Autumn was closing in; the nights were getting cooler although the days were still warm.
I had come into town to meet with a new client, a farm supply business that had been in the same family for three generations. The current owner had told me that the business was a mess. That was severely understating the problem.
As I came out of the business's doorway onto the sidewalk, my arms full of boxes and bundles of paperwork; I felt good anticipating the work ahead of him. It was going to be like solving a puzzle; the books were in such a tangle.
I didn't even feel someone barreling into me but the next thing I knew, I was laying on the sidewalk with a snow of paperwork swirling around me.
"Hah, hah, sorry sucker. I must not have been looking where I was going." a voice said.
I looked up and saw that it was one of the Satans standing over me, the one who'd been burned in the fire. He had red patches on his face and neck and his once long hair was short fuzz now.
He spit on the sidewalk beside me, then turned and walked across the street. I sat up and looked after him.
The Satan reached the other side and as I watched, he walked a half block and turned down into an alleyway. At the same time, I noticed a young man standing directly across, staring at me. The owner of the farm supply business came outside and when I glanced back across the street, the young man was gone.
"Are you alright, Andy?" he asked as he helped me to my feet.
"Just my dignity bruised." I replied.
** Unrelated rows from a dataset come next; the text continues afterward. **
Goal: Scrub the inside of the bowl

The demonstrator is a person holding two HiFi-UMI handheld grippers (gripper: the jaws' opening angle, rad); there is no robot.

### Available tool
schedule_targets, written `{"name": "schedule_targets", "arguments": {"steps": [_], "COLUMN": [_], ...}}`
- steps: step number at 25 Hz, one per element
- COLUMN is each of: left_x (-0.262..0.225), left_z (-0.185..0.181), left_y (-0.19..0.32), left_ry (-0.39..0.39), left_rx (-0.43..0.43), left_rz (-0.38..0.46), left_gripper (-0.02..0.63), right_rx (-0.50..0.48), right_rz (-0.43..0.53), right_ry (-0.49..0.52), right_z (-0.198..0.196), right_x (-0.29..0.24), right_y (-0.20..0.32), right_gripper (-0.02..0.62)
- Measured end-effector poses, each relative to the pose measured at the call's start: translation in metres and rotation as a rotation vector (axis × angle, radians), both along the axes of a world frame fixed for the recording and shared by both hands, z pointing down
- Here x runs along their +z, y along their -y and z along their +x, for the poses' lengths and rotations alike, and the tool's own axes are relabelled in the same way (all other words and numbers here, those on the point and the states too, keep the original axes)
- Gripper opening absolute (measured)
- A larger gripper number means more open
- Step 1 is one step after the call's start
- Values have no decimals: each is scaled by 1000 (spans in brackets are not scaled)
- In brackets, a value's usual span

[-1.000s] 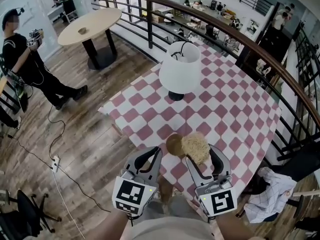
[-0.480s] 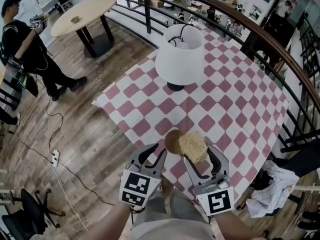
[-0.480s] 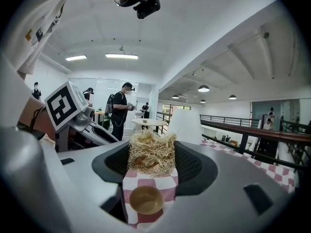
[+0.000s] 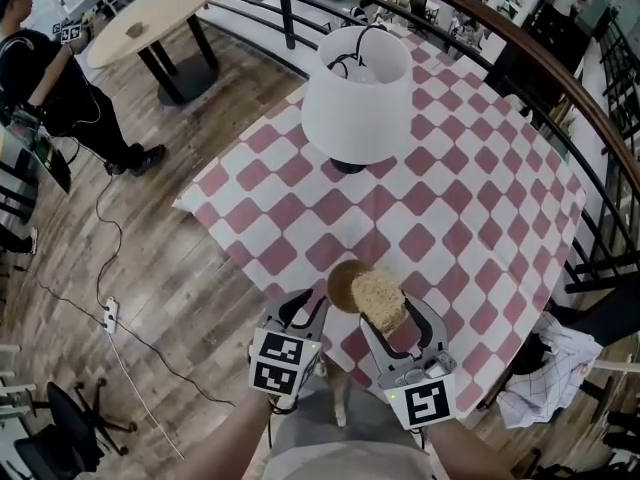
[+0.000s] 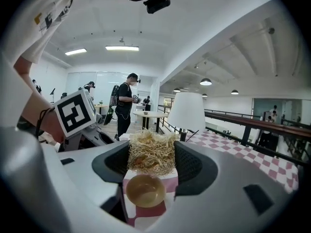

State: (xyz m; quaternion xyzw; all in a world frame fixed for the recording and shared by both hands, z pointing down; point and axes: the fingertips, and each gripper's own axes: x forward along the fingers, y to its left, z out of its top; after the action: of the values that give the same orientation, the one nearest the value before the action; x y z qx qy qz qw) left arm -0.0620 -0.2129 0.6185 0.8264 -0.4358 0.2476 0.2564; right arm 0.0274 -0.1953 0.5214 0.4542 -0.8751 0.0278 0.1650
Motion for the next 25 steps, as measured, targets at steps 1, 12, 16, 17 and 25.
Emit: {"name": "schedule_targets", "arguments": {"steps": [1,12,16,17,25], "left_x": [7,76,87,87,88], "left_z": [2,9,7,7,20], "left_y": [1,16,22,22,18], "left_ry": [1,15,30,22,4], "left_rx": [6,-37,-83,-92,-84], "left_rz": [-18,-199,-211,-212,-255], "left_gripper": [107,107,106,106,106], "right_rx": [3,33,50,51,43], "right_rz": [-7,-149,-184,-192,-248], "right_ry": [14,59,53,51,44], "right_z": [0,6,13,14,22], "right_x": [3,58,74,77,97], "right_y": [2,7,8,8,1], "right_gripper": [249,249,249,249,249]}}
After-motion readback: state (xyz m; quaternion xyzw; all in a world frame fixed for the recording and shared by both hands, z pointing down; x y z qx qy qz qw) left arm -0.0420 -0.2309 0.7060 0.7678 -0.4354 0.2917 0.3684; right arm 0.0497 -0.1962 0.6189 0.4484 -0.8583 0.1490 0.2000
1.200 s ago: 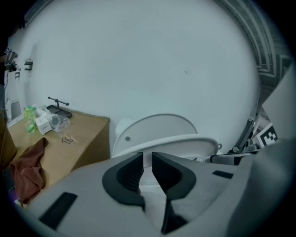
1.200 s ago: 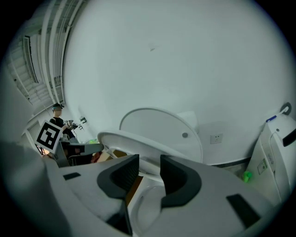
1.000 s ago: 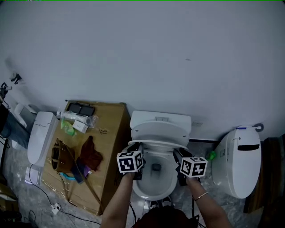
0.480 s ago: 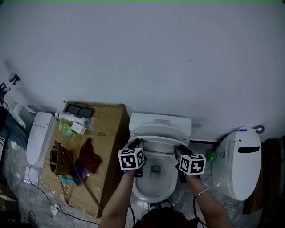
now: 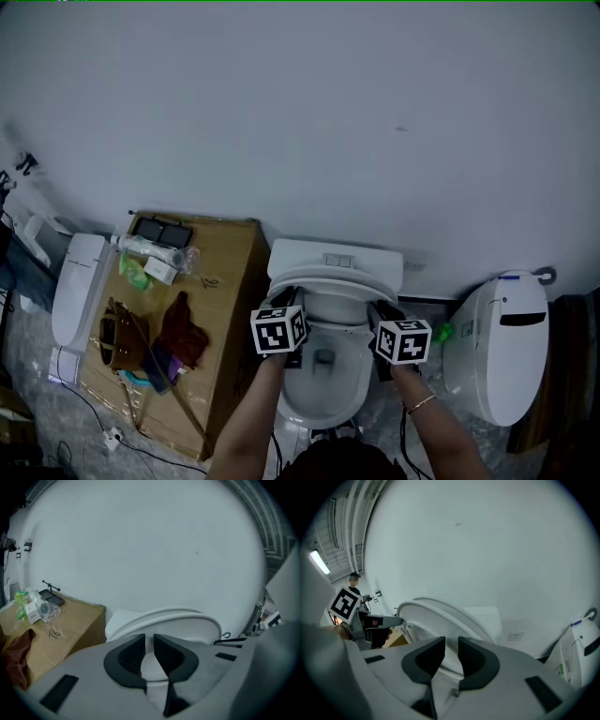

I looked around myself at the scattered paperwork, knowing it would take several hours of sorting to get it back in order. The breeze was scattering sheets further down the sidewalk, too.
"You pick up what's here." the owner said. "I'll chase down the ones blowing away."
We worked away at picking up the mess for a few minutes when there was a sudden blood curdling scream.
I glanced across the street. There was a middle aged woman standing at the mouth of the alleyway, her hands clutching at her hair. She let out another piercing shriek.
"I thought that only happened in amateur stories." the business owner said, coming to stand beside me.
The next few minutes were a blur of activity. All up and down the street, people came out of the businesses and converged on the screaming woman. Moments later, the sheriff pulled up in his cruiser.
"Let's go see what's going on." the business owner said, his records forgotten. I weighted down my pile of papers and followed across the street.
We pushed our way through the crowd so that we could see what everyone was gawking at. Halfway down the alley, the biker lay face down in a pool of bright red blood. The sheriff was standing over him, speaking into his phone.
"Is there anything we can do to help?" I called.
The sheriff turned and beckoned me and my client forward.
When we were next to the sheriff, he said, "This is one of those Satan assholes, isn't it?"
"Yeah," I said. "He's the one who had all of the burns from their fire."
"He just knocked Andy down across the street." the business owner said. "I saw the whole thing and he did it on purpose."
The sheriff turned and looked at me, his eyes unreadable.
"Is that so?" he said.
"I hurried outside and helped him up." the business man said. "We were trying to gather up all of my paperwork when that woman screamed."
I could see the sheriff visibly relax.
"So you didn't see anything?"
"Just about the last twenty years of my business history blowing through town. I'm not sure we even managed to save them all."
While the two had been talking, I had been looking at the biker. He was lying on his stomach and poking out of his leather clad back there was a long thin piece of metal, almost like a thick wire.
"Is he dead?" I asked the sheriff.
"No pulse, I checked first thing. Looks like that thing went right through his back and out the front, directly through his heart."
"Is that some kind of spike in his back?" the business man said.
"I don't think so. I think..." the sheriff said, glancing around. He walked over to a dilapidated fence that screened off a loading area behind one of the stores, and then waved us over.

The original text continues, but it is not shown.